All of this will be the stuff of future research and, surely, public enquiries. The most lenient judgement on those responsible will probably emphasise wilful ignorance and denial of the nature of the disease, over-emphasis on superficial ideas such as that most cases were ‘mild’ (ignoring the fact that in China, the non-severe disease included many ‘moderate’ cases, more serious than seasonal flu); that only the over-70s and those with previous conditions were ‘vulnerable’ and that these could be ‘cocooned’ (ignoring the fact that in Italy, hospitals were full of the under-60s); and that the NHS would cope (despite chronic underfunding and understaffing). The nudge unit’s advice that the population would become bored with restrictions, if introduced too soon, will surely be another focus of attention. Another social-psychological idea, group-think, is likely to play a prominent role in explaining what went wrong.

The baseline for such enquiries should, however, be political.
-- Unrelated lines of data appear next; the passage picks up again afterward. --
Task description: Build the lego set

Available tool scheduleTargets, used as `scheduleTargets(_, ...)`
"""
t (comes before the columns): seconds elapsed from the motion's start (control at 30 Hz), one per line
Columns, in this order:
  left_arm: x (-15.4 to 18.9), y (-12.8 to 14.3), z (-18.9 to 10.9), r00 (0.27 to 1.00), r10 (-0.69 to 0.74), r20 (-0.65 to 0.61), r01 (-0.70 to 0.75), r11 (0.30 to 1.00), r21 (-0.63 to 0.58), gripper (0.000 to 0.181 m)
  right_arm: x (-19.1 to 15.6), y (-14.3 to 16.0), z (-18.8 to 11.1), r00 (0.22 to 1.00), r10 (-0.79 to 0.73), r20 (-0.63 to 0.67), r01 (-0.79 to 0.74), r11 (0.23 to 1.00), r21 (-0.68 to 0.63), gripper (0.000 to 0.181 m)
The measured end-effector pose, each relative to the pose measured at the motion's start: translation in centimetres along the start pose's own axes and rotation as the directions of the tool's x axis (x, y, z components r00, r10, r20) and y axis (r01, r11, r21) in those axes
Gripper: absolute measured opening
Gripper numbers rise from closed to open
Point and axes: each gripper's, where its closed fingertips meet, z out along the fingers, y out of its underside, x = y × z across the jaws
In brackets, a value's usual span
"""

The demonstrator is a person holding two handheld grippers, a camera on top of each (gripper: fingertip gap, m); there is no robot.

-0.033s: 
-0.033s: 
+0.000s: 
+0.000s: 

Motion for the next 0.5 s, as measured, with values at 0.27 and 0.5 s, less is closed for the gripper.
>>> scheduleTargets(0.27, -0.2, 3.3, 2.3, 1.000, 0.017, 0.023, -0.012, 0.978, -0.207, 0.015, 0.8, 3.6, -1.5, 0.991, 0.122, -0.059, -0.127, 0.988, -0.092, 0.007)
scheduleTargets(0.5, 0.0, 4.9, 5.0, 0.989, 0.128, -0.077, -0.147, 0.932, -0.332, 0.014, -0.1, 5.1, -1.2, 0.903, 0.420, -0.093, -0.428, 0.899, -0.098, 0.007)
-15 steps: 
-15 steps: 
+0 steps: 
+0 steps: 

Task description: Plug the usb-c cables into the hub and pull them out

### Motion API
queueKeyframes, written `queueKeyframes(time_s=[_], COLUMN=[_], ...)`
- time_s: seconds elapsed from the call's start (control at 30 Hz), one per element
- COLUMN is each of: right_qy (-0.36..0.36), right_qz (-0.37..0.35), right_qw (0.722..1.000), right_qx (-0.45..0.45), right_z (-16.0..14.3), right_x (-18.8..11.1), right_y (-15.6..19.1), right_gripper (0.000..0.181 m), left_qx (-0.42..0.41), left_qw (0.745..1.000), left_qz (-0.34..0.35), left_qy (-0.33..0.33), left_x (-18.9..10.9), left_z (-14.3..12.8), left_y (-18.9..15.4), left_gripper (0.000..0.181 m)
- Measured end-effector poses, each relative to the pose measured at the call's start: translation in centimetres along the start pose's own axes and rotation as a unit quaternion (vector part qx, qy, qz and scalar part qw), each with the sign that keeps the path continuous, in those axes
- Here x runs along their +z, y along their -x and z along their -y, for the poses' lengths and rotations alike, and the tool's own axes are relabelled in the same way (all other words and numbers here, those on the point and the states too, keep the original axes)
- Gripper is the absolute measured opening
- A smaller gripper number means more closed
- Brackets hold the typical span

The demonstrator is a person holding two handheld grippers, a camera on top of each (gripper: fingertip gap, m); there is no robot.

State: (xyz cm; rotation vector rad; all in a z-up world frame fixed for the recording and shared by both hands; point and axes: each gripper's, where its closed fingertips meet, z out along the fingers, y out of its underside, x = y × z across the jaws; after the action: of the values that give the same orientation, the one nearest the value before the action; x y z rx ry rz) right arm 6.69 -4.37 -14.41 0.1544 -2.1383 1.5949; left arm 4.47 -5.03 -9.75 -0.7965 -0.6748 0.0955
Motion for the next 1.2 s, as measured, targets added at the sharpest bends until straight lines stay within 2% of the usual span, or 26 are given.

Johnson-Cummings’ primary reason for being prepared to tolerate mass death is not to save the economy, businesses or jobs as such (their Brexit policies have demonstrated their willingness to accept substantial economic damage to achieve their political goals), but to get the political balance which retains the Government’s (suitably modified) electoral base.

Rather than resorting to genocide theory, the study of modern war may provide better clues. There is a parallel here with governments’ tolerance of life-risk in war, which happens to be my other area of expertise. Since the disaster of Vietnam, Western governments’ military interventions have ever more sought to calibrate the life-risk to which they expose both their own citizens in uniform and civilian populations with the political risks they themselves take in pursuing conflict.

The bottom line, we have found, is that while casualties are acceptable if the overall policy aims are widely accepted and the outcomes successful, public opinion is intolerant of failure and above all of unnecessary death. If that is true when the casualties are military personnel who have signed up for life-risks, how much more will it be true now that they are innocent civilians.


Martin Shaw is Emeritus Professor of International Relations at the University of Sussex.